Near-optimal Swap Regret Minimization for Convex Losses
Lunjia Hu, Jon Schneider, Yifan Wu
TL;DR
The paper resolves an open question on swap regret minimization for sequences of convex, Lipschitz losses in $[0,1]$ by delivering an efficient online algorithm with $\mathbb E[\mathsf{SR}]=O(\sqrt T\log T)$ and high-probability bounds of $O\big(\sqrt{(T\log T)\log(1/\delta)}\big)$. The core techniques are multi-scale binning and a V-shaped decomposition, enabling a reduction to base losses and a balanced trade-off between sampling and rounding errors.

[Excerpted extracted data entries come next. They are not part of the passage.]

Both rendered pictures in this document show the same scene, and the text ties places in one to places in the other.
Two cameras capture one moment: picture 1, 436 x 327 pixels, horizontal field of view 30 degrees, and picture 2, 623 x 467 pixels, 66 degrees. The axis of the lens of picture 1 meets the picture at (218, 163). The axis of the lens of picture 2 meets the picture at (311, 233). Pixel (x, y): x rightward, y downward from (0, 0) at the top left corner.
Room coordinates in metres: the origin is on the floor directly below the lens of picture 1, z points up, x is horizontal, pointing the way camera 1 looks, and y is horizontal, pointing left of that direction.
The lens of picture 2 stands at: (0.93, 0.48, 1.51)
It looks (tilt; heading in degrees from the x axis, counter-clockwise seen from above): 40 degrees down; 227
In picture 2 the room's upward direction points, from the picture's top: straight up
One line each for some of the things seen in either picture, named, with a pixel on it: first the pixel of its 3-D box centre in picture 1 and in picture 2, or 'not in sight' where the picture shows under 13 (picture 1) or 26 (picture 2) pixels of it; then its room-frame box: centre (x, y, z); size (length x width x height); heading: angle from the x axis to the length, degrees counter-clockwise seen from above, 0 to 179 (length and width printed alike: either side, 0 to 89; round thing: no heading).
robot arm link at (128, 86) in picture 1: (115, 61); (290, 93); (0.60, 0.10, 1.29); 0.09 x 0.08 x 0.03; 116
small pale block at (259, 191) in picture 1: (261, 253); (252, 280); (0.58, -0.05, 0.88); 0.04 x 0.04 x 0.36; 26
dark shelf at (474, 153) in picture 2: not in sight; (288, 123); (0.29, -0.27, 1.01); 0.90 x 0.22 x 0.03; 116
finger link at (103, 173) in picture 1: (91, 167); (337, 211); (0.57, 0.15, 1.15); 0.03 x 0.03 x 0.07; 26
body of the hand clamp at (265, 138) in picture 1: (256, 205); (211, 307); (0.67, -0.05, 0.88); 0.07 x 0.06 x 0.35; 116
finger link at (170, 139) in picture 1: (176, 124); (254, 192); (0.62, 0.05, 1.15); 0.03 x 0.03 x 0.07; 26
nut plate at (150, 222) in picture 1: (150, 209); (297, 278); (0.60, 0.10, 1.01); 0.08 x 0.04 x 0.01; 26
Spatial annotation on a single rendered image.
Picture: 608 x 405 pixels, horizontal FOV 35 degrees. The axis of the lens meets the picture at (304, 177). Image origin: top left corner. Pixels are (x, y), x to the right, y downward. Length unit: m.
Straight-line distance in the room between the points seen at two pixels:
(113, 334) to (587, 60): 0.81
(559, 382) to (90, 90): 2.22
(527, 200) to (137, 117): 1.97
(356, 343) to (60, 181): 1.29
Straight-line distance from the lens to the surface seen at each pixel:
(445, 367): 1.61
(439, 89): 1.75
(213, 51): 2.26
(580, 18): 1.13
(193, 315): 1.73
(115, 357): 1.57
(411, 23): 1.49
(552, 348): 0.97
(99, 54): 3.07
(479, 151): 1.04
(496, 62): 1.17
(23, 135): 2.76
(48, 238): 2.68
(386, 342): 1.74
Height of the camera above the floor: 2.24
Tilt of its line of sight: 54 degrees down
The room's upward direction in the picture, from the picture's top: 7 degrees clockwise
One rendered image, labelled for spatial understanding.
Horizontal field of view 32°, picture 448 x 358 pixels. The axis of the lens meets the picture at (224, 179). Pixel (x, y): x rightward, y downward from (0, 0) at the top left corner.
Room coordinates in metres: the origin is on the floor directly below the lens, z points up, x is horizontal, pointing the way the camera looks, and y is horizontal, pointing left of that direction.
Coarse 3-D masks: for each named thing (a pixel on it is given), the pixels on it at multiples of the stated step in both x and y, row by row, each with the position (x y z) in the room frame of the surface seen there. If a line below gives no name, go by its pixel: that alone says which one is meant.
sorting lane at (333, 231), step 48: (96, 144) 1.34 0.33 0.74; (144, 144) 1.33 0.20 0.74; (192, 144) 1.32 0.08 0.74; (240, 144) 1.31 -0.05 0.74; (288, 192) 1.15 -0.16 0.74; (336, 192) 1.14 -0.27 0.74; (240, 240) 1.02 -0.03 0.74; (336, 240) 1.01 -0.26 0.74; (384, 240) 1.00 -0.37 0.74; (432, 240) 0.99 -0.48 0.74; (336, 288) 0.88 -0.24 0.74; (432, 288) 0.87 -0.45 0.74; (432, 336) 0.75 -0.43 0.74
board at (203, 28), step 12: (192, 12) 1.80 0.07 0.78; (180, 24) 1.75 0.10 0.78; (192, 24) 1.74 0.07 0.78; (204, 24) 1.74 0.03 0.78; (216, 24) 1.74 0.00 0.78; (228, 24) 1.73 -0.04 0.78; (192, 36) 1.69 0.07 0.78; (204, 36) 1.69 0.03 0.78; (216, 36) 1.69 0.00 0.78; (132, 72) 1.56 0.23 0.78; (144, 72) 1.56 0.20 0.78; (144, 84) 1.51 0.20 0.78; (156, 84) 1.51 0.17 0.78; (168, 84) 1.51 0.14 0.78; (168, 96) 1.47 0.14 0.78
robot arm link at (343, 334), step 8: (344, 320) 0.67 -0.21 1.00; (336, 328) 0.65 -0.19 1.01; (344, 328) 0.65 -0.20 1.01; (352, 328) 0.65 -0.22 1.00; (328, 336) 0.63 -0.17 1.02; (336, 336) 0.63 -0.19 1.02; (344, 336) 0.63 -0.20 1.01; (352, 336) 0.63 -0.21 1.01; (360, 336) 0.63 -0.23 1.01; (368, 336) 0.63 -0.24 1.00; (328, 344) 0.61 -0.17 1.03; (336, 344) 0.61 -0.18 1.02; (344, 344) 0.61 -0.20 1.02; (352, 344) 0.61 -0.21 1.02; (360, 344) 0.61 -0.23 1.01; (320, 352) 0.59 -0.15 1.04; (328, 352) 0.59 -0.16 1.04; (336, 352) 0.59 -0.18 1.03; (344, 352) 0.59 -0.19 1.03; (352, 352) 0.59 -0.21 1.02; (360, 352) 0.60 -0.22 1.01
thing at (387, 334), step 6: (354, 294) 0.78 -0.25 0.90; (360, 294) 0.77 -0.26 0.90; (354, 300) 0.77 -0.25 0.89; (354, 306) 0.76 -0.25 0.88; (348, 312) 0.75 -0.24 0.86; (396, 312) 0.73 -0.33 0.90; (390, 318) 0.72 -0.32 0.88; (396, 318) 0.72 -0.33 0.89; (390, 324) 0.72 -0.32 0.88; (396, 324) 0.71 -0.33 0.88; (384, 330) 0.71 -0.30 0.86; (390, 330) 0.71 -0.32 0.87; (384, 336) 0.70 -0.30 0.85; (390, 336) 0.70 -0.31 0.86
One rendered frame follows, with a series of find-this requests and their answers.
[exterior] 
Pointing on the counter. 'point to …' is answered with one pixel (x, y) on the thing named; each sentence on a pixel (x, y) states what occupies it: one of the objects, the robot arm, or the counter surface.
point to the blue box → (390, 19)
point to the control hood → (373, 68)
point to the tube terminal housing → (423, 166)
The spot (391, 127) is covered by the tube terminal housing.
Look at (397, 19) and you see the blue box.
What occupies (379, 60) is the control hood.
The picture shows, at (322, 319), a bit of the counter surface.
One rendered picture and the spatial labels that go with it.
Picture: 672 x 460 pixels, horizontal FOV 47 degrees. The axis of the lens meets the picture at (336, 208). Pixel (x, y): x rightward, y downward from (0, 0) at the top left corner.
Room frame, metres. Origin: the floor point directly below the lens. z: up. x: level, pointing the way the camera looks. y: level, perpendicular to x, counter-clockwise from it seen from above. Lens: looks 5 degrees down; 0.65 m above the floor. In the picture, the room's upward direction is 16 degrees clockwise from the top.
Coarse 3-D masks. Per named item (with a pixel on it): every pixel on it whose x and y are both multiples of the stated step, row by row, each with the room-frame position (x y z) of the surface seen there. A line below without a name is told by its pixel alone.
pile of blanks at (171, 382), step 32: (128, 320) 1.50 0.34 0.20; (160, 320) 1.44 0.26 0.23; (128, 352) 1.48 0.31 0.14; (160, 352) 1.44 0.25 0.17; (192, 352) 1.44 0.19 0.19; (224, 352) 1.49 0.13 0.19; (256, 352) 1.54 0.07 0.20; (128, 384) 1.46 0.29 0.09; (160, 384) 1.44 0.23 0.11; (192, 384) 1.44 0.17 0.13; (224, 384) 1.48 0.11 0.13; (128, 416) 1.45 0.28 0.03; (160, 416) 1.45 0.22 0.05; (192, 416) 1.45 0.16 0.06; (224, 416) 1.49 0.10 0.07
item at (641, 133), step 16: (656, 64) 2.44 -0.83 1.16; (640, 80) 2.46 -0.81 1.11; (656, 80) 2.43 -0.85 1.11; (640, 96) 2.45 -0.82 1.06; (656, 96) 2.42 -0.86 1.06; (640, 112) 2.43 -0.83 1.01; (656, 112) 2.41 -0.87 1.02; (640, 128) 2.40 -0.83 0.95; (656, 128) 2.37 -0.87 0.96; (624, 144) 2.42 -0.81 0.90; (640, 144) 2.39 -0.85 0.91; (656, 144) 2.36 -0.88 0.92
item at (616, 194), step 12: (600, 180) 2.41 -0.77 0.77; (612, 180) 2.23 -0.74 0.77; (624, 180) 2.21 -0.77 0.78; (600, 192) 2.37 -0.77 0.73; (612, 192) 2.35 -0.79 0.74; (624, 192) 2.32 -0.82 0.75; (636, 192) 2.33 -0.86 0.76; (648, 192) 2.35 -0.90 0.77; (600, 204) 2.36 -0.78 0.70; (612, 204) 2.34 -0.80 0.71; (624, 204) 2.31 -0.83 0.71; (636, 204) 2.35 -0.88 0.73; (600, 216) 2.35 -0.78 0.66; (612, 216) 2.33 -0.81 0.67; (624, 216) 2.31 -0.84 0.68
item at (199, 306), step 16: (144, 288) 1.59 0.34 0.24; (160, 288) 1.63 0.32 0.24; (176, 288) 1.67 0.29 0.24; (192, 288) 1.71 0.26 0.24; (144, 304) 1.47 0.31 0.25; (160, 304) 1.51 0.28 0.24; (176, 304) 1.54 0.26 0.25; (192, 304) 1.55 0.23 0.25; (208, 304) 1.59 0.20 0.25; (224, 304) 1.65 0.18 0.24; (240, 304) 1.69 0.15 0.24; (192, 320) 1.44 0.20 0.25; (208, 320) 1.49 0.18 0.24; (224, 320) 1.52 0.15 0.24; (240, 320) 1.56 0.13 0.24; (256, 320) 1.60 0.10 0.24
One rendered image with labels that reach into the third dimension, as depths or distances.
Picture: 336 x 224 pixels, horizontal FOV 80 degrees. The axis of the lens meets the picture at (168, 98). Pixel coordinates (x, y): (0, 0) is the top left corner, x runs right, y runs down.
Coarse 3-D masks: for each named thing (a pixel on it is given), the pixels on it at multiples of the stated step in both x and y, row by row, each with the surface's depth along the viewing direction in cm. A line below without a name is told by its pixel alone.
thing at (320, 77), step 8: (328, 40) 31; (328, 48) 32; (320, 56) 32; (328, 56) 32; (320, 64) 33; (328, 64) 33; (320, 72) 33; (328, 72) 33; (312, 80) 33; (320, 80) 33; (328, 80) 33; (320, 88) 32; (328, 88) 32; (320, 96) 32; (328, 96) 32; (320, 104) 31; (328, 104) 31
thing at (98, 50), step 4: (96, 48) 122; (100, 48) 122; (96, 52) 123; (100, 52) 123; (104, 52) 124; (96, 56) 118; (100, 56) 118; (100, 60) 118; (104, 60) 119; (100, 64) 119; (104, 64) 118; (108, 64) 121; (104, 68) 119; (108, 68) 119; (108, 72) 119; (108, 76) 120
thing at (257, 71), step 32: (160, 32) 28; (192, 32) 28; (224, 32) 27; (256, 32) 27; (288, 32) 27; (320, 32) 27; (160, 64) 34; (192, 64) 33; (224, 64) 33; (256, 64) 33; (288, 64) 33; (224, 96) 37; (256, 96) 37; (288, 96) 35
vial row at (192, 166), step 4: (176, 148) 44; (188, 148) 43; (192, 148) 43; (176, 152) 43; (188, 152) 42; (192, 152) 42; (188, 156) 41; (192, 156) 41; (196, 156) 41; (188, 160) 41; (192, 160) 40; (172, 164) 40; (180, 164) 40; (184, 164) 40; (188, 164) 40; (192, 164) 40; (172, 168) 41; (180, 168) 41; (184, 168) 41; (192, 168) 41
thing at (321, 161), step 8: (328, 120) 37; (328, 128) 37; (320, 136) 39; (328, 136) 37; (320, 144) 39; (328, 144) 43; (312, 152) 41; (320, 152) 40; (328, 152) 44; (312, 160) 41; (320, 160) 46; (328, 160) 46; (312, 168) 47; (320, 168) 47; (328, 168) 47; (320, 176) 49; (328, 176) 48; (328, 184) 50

An efficient multi-objective learning framework (AMF) and the MsMwC expert algorithm yield a poly$(T)$-time predictor that achieves the near-optimal regret, and the results extend to calibration for elicitable properties, including mean, median, and quantiles. This advances online calibration and learning in games by providing near-optimal, scalable guarantees for continuous action spaces under adversarial convex losses. The practical impact spans calibration of predictive distributions and downstream decision making that depend on robust, transform-invariant regret guarantees.
Abstract
We give a randomized online algorithm that guarantees near-optimal $\widetilde O(\sqrt T)$ expected swap regret against any sequence of $T$ adaptively chosen Lipschitz convex losses on the unit interval. This improves the previous best bound of $\widetilde O(T^{2/3})$ and answers an open question of Fishelson et al. [2025b]. In addition, our algorithm is efficient: it runs in $\mathsf{poly}(T)$ time. A key technical idea we develop to obtain this result is to discretize the unit interval into bins at multiple scales of granularity and simultaneously use all scales to make randomized predictions, which we call multi-scale binning and may be of independent interest. A direct corollary of our result is an efficient online algorithm for minimizing the calibration error for general elicitable properties. This result does not require the Lipschitzness assumption of the identification function needed in prior work, making it applicable to median calibration, for which we achieve the first $\widetilde O(\sqrt T)$ calibration error guarantee.